▶ [EXERCISE DETAILS]
Look through the lines below and extract any with the word "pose".

··· THE DATA ···

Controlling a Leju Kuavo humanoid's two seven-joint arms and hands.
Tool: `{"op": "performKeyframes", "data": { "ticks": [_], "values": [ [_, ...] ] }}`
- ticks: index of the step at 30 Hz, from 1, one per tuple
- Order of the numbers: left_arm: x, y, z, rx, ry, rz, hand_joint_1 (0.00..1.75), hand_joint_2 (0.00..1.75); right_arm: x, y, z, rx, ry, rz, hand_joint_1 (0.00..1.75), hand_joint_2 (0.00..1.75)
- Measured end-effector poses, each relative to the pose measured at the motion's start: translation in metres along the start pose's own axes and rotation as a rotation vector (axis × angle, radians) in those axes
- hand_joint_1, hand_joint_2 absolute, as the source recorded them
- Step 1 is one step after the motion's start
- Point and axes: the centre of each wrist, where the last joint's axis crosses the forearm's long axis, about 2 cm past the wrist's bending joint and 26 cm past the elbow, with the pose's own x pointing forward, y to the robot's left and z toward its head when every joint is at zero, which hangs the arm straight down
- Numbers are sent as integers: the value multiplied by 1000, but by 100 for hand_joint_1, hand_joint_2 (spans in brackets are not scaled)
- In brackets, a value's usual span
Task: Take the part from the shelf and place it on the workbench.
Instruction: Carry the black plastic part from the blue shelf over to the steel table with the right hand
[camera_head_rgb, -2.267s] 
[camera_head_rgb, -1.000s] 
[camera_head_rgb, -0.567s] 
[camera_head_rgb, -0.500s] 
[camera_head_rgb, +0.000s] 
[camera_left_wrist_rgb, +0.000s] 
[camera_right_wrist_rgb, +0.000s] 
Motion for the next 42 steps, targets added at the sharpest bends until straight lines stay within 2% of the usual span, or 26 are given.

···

▶ [RESPONSE TO THIS TASK]
- Measured end-effector poses, each relative to the pose measured at the motion's start: translation in metres along the start pose's own axes and rotation as a rotation vector (axis × angle, radians) in those axes
- Point and axes: the centre of each wrist, where the last joint's axis crosses the forearm's long axis, about 2 cm past the wrist's bending joint and 26 cm past the elbow, with the pose's own x pointing forward, y to the robot's left and z toward its head when every joint is at zero, which hangs the arm straight down

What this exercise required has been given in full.